*Task statement*
Look below for lines that hold the string "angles" and copy each one.
* * * * * * *
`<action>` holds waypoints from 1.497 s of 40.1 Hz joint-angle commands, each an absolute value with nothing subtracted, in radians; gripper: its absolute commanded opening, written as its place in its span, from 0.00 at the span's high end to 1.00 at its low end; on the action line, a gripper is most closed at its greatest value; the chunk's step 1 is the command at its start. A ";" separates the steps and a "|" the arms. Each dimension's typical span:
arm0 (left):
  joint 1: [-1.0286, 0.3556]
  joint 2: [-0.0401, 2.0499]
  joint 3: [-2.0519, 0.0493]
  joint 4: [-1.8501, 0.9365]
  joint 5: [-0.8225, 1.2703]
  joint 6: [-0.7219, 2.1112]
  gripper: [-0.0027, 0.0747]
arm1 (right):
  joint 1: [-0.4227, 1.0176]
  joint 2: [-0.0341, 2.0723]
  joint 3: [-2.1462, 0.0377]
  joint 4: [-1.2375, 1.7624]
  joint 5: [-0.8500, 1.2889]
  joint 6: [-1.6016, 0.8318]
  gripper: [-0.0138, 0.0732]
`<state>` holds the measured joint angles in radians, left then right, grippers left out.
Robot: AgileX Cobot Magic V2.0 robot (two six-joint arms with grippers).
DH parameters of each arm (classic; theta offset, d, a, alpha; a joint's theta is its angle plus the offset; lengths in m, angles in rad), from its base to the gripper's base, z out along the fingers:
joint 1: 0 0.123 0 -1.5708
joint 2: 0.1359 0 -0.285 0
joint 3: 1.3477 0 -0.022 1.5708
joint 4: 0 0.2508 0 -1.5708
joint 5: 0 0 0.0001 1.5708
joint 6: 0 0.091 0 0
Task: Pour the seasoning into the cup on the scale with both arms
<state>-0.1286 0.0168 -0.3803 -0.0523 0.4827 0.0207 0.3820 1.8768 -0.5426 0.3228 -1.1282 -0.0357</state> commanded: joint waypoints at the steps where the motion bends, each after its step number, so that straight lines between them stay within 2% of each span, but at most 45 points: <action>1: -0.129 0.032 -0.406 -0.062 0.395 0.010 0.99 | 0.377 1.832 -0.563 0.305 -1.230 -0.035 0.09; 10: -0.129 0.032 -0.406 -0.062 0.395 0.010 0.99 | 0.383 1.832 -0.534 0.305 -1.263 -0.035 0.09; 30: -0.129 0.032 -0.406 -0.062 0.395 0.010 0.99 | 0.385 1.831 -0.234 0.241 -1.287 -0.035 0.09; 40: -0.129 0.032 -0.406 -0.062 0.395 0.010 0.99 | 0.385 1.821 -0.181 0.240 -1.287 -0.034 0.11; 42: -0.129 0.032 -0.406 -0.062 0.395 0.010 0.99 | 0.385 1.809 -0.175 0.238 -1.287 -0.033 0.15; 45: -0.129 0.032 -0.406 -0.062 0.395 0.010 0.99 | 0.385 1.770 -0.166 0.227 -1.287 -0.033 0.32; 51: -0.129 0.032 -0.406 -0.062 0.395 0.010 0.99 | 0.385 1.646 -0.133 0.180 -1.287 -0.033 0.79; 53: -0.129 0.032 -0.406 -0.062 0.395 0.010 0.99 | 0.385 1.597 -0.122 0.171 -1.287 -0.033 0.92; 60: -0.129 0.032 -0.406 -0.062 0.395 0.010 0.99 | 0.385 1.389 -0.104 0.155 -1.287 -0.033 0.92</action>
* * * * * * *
*Response*
`<state>` holds the measured joint angles in radians, left then right, grippers left out.
DH parameters of each arm (classic; theta offset, d, a, alpha; a joint's theta is its angle plus the offset; lengths in m, angles in rad), from its base to the gripper's base, z out along the fingers:

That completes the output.